I rated Lowe well enough to be an AB. Remember we were picking the likes of George Bridge above such players so theres no disputing a lot of bad decisions have been made by those last two coaches. Does a team like the ABs need a finicky winger who you have to adapt and change a lot of your style with to get benefit from? No, not really. But he still would have been a basic improvement on players like even Savea at the tail of his career, Bridge, and could even have converted into the answer of replacing Beauden at the back. Instead we persisted with NMS, Naholo, Havili, Reece, all players we would have cared even less about losing and all because Rieko had Lowe's number 11 jersey nailed down.


He was of course only 23 when he decided to leave, it was back in the beggining of the period they had started retaining players (from 2018 onwards I think, they came out saying theyre going to be more aggressive at some point). So he might, all of them, only just missed out.


The main point that Ed made is that situations like Lowe's, Aki's, JGP's, aren't going to happen in future. That's a bit of a "NZ" only problem, because those players need to reach such a high standard to be chosen by the All Blacks, were as a country like Ireland wants them a lot earlier like that. This is basically the 'ready in 3 years' concept Ireland relied on, versus the '5 years and they've left' concept' were that player is now ready to be chosen by the All Blacks (given a contract to play Super, ala SBW, and hopefully Manu).

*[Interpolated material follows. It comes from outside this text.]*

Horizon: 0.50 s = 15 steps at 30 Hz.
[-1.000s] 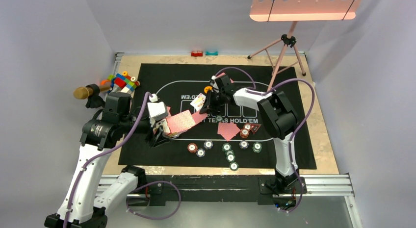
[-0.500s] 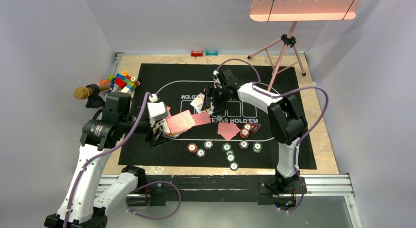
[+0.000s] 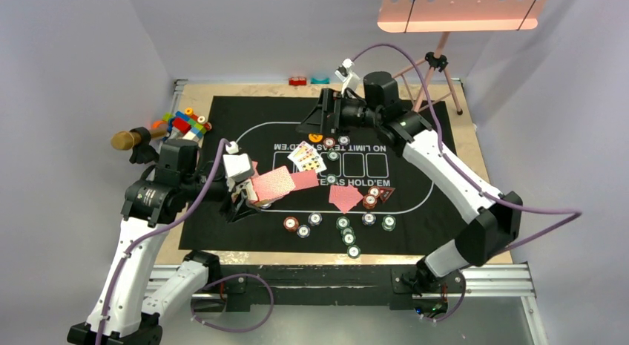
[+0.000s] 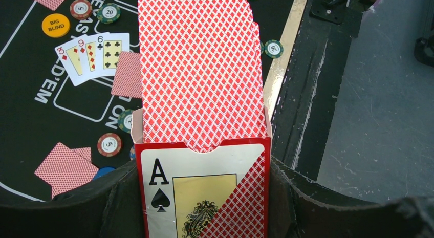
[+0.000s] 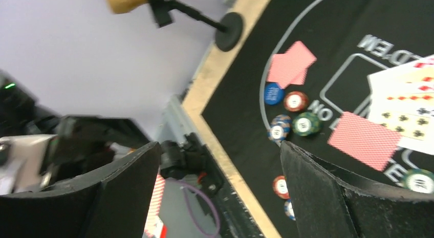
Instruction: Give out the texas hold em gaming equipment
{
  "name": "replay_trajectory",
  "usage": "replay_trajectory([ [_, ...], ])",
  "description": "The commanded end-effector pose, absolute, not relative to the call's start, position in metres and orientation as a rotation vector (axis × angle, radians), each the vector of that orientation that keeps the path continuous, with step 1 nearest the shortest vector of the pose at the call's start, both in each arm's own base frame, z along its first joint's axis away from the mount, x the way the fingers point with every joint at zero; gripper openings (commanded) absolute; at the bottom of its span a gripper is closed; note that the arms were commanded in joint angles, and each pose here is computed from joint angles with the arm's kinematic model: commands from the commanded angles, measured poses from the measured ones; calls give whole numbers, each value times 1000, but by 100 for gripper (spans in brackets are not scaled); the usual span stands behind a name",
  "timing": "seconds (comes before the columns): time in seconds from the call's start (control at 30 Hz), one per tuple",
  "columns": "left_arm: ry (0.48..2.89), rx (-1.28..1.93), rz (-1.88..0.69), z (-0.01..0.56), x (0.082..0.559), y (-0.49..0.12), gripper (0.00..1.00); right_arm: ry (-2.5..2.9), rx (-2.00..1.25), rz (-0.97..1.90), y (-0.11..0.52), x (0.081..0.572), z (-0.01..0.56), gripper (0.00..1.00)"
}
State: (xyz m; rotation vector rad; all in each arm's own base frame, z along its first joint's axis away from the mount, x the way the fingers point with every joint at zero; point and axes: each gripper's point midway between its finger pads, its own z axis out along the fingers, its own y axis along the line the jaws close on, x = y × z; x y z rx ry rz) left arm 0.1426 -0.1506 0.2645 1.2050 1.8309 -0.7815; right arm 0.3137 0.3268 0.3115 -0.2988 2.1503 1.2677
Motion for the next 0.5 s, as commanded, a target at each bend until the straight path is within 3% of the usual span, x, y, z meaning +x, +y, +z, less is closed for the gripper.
replay_trajectory([
  [0.0,1763,1209,-773,274,150,-154,0,2065,-365,1533,343,276,340,92],
  [0.47,1761,1205,-775,277,157,-156,0,2131,-599,1593,391,202,317,96],
])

The 'mercenary' thing that will take longer to expire, and which I was referring to, is the grandparents rule. The new kids coming through now aren't going to have as many gp born overseas, so the amount of players that can leave with a prospect of International rugby offer are going to drop dramatically at some point. All these kiwi fellas playing for a PI, is going to stop sadly.


The new era problem that will replace those old concerns is now French and Japanese clubs (doing the same as NRL teams have done for decades by) picking kids out of school. The problem here is not so much a national identity one, than it is a farm system where 9 in 10 players are left with nothing. A stunted education and no support in a foreign country (well they'll get kicked out of those countries were they don't in Australia).


It's the same sort of situation were NZ would be the big guy, but there weren't many downsides with it. The only one I can think was brought up but a poster on this site, I can't recall who it was, but he seemed to know a lot of kids coming from the Islands weren't really given the capability to fly back home during school xms holidays etc. That is probably something that should be fixed by the union. Otherwise getting someone like Fakatava over here for his last year of school definitely results in NZ being able to pick the cherries off the top but it also allows that player to develop and be able to represent Tonga and under age and possibly even later in his career. Where as a kid being taken from NZ is arguably going to be worse off in every respect other than perhaps money. Not going to develop as a person, not going to develop as a player as much, so I have a lotof sympathy for NZs case that I don't include them in that group but I certainly see where you're coming from and it encourages other countries to think they can do the same while not realising they're making a much worse experience/situation.